Generic Unix filesystem enhancements

Various enhancements were made to the original Unix filesystem by different people. These enhancements are:

Free Blocks bitmap

The free blocks bitmap contains a one-to-one status map of which data blocks contain data. One bit describes one data file, a one in the bitmap indicates the corresponding datablock is in use and a zero indicates that it is free.

This was originally a BSD extension to UFS, made by UCB in the BSD FAST FILESYSTEM (FFS). What was done for for FFS (the Berkeley "Fast File System") was to have a "free blocks bitmap" for each cylinder group.

Figure 8.4. Free Blocks Bitmap (Extension to Inode List Figure)

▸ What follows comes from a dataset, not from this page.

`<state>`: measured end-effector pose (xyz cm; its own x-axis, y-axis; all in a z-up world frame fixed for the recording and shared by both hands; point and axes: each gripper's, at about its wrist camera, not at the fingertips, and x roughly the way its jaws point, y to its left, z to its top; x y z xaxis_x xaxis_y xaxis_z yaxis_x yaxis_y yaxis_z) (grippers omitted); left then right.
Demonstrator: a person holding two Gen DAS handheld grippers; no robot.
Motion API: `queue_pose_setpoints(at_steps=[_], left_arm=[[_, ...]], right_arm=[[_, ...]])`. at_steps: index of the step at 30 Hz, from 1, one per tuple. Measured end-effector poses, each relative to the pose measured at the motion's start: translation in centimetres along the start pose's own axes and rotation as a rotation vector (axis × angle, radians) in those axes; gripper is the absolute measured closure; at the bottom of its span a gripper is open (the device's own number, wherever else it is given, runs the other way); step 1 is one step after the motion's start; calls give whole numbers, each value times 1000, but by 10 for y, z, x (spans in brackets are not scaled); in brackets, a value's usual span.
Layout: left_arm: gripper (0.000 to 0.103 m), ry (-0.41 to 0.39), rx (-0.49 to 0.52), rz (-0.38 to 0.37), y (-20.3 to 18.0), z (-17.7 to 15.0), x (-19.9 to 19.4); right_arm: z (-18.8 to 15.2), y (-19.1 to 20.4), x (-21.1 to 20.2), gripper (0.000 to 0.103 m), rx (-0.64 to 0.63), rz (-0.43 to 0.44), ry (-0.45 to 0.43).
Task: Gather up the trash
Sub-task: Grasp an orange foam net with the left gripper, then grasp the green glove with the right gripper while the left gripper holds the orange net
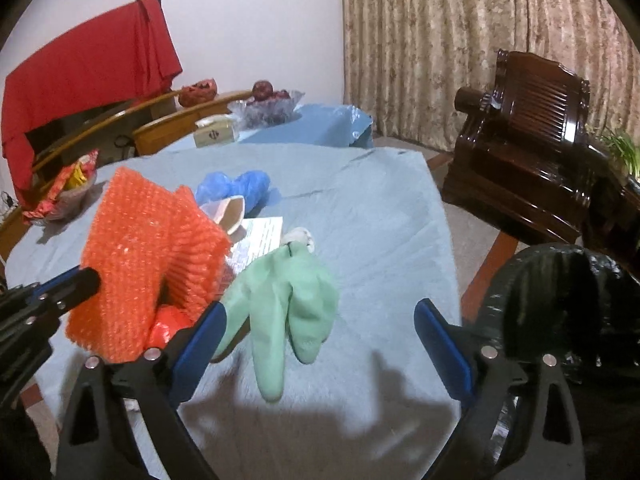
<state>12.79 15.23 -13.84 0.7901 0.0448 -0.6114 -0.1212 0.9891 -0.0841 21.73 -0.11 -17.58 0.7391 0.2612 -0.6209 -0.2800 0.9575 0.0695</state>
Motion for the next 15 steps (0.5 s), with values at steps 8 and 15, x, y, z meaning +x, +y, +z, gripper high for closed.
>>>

Free Blocks Bitmap (Extension to Inode List Figure)

Block Groups

To make disk access faster, the filesystem can be divided into block groups, a block group simply contains all the part of the filesystem that a generic Unix filesystem is made of as shown in Figure 5. However, the distributing of multiple superblocks inodes and data block areas around the entire physical disk allows the system to allocate an inode closer to its data blocks.

This means that when a new file is saved, the system will find some free blocks to allocate for data and then try to find a free inode that is in the nearest inode list before the data blocks that were allocated.

In contrast, for example, on a 1GIG filesystem of the traditional Unix type (as in Figure 5), reading a file whose data blocks were near the end of the filesystem, would result in the heads on the disk moving a far distance to the beginning of the filesystem to read the inode for that file. If this filesystem utilised block groups, then the inode for this file would be much closer to the end of the filesystem and to the data blocks, so the heads would have a comparatively shorter distance to travel.

Figure 8.5. Block Groups

Block Groups

Extents

Extent based allocation is an efficiency improvement to the way that disk block addresses are referenced in the inode.

Instead of referencing each and every data block number in the inode, contiguous block addresses can simply be referenced as a range of blocks. This saves space for large files that have many data blocks.

For example if a file takes up data blocks 21, 22, 23, 24 and 25, expressing this as a block range in an extent based filesystem would specify 21-25 instead.

Datablock pre-allocation

To prevent micro-fragmentation of data blocks, of a single file, all around the filesystem, the filesystem driver can pre-allocate data blocks in entire groups at a time.

For instance, if a file is first saved, that consumes 3 blocks, 32 blocks (if this were the pre-allocation size for this specific filesystem) would be allocated for this file in one go. The remaining 29 blocks would not be sued for other files. When this file grows, the new blocks can therefore be allocated contiguously after the first three.

Pre-allocation is handled transparently by the filesystem driver behind the scenes. This means that although fragmentation still occurs as a natural part of a filesystem structure, file data is stored in large ranges of blocks, so that single blocks of a file are never scattered individually around the filesystem.

The blocks pre-allocated in this scheme will not show as allocated in the output of df, and will immediately be sacrificed automatically when disk space runs low.